By borrowing ideas from XPath, this syntax can be made more succinct, as XPath has a
compact notation for navigating through related elements while handling collections and
filtering constraints. This XPath-inspired notation has been called OOPath
since it is explictly intended to browse graph of objects. Using this notation the former
example can be rewritten as it follows:
Example 10.2. Browsing a graph of objects with OOPath
rule "Find all grades for Big Data exam" when
Student( $grade: /plan/exams{course == "Big Data"}/grades )
then /* RHS */ end
Formally, the core grammar of an OOPath
expression can be defined in EBNF notation in this way.
OOPExpr = "/" OOPSegment { ( "/" | "." ) OOPSegment } ;
OOPSegment = [ID ( ":" | ":=" )] ID ["[" Number "]"] ["{" Constraints "}"];
In practice an OOPath
expression has the following features.
It has to start with /
.
It can dereference a single property of an object with the .
operator
It can dereference a multiple property of an object using the /
operator.
If a collection is returned, it will iterate over the values in the collection
While traversing referenced objects it can filter away those not satisfying one or more constraints, written as predicate expressions between curly brackets like in:
Student( $grade: /plan/exams{course == "Big Data"}/grades )
Items can also be accessed by their index by putting it between square brackets like in:
Student( $grade: /plan/exams[0]/grades )
To adhere to Java convention OOPath indexes are 0-based, compared to XPath 1-based
At the moment Drools is not able to react to updates involving a deeply nested traversed
during the evaluation of an OOPath
expression.
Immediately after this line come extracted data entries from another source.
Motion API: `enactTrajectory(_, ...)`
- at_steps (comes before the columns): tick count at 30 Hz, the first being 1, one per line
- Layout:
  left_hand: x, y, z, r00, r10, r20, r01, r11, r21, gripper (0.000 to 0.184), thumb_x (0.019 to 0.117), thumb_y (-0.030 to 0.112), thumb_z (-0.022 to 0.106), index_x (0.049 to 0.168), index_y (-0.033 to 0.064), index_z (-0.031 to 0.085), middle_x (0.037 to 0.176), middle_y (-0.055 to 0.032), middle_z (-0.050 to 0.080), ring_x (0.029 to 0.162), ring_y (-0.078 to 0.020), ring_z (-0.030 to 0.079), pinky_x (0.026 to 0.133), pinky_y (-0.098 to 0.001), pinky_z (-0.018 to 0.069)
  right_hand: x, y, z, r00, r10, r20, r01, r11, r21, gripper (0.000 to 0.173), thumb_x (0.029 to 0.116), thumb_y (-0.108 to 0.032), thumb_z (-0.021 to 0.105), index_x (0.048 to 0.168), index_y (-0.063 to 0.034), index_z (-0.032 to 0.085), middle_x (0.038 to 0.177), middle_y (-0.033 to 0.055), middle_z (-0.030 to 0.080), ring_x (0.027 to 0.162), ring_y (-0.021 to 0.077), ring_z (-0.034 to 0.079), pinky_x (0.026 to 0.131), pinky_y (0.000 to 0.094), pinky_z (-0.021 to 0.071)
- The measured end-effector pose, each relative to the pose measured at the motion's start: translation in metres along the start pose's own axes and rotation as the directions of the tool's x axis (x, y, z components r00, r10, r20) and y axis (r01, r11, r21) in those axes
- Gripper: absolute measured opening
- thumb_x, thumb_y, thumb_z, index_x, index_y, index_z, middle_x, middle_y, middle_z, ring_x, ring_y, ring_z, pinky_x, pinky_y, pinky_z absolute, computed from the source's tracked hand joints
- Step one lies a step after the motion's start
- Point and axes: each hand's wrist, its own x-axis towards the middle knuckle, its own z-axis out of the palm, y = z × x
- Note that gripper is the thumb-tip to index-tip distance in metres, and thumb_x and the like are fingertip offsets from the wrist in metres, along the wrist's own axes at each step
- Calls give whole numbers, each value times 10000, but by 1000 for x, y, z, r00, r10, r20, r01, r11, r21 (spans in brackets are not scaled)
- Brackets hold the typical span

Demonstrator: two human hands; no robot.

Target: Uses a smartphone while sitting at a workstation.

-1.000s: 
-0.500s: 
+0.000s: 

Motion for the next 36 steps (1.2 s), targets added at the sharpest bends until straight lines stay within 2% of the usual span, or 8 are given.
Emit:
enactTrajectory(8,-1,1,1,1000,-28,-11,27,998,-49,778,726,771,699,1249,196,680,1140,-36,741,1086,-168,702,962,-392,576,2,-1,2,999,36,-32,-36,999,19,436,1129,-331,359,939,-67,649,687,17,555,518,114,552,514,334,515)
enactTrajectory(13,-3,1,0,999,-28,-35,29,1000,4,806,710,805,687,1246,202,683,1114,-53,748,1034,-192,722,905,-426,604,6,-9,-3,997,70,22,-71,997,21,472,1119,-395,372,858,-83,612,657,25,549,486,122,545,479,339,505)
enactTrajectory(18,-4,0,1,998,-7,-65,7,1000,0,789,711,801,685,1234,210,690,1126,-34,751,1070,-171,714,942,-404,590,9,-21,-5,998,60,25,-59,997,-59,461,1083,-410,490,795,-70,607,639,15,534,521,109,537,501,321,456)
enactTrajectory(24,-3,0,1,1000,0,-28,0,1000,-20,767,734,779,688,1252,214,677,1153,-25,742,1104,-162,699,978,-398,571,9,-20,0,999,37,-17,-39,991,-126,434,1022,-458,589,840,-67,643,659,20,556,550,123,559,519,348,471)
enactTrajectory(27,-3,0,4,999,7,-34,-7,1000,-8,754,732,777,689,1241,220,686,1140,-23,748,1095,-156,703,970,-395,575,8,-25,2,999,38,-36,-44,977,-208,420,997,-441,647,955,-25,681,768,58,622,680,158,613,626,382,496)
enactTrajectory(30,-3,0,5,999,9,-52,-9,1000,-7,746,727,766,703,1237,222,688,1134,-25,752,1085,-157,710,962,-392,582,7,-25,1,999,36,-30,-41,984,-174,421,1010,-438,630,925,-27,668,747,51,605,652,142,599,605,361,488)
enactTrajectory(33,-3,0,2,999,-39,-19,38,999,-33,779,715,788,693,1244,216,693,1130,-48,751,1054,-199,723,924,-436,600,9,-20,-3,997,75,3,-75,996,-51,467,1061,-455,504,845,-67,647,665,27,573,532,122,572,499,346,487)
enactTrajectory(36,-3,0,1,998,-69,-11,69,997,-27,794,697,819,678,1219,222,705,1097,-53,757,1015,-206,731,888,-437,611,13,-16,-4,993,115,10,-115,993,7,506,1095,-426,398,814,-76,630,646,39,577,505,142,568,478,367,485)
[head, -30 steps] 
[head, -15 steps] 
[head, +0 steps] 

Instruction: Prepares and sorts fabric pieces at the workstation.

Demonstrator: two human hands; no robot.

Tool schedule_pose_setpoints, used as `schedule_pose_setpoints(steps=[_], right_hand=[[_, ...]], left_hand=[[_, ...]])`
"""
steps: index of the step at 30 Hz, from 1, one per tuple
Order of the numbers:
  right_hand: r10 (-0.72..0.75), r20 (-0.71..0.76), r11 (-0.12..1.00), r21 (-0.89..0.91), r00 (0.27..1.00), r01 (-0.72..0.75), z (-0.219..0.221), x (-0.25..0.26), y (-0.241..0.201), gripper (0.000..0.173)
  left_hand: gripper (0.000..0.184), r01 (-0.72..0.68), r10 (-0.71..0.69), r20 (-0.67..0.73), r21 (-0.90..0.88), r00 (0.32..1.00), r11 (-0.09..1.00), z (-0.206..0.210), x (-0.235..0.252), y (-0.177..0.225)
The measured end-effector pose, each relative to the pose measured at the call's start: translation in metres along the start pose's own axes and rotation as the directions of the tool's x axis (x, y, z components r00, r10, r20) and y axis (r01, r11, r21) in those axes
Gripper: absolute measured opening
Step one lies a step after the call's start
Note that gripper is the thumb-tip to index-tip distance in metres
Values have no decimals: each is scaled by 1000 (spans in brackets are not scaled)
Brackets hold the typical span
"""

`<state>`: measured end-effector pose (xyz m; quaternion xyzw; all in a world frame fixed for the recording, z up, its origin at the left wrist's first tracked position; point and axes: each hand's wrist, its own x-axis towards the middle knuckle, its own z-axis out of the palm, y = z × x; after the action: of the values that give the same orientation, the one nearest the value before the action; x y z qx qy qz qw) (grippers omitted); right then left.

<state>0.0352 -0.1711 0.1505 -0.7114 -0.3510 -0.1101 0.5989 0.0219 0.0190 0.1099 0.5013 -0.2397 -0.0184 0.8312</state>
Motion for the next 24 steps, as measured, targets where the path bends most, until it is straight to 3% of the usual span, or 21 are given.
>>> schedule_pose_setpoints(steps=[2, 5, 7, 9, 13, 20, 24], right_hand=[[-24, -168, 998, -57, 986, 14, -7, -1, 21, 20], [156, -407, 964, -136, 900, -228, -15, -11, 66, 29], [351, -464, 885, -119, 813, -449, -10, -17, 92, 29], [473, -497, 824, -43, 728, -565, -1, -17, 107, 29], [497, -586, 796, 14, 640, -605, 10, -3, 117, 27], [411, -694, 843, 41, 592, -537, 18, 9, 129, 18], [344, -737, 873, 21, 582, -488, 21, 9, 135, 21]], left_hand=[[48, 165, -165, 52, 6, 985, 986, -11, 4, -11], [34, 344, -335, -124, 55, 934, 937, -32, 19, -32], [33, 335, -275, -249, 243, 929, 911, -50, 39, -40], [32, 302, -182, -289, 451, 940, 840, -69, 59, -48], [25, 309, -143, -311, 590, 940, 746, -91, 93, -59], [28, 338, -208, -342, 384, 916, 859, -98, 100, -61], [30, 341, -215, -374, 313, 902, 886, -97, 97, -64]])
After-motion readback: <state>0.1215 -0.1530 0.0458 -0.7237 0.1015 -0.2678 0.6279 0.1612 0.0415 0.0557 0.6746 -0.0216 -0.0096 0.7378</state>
To make these objects reactive
to changes at the moment it is necessary to make them extend the class
org.drools.core.phreak.ReactiveObject
. It is planned to overcome this
limitation by implementing a mechanism that automatically instruments the classes belonging
to a specific domain model.
Having extendend that class, the domain objects can notify the engine when one of
its field has been updated by invoking the inherited method notifyModification
as in the following example:
Example 10.3. Notifying the engine that an exam has been moved to a different course
public void setCourse(String course) {
this.course = course;
notifyModification(this);
}
In this way if an exam is moved to a different course, the rule is re-triggered and the list of grades matching the rule recomputed.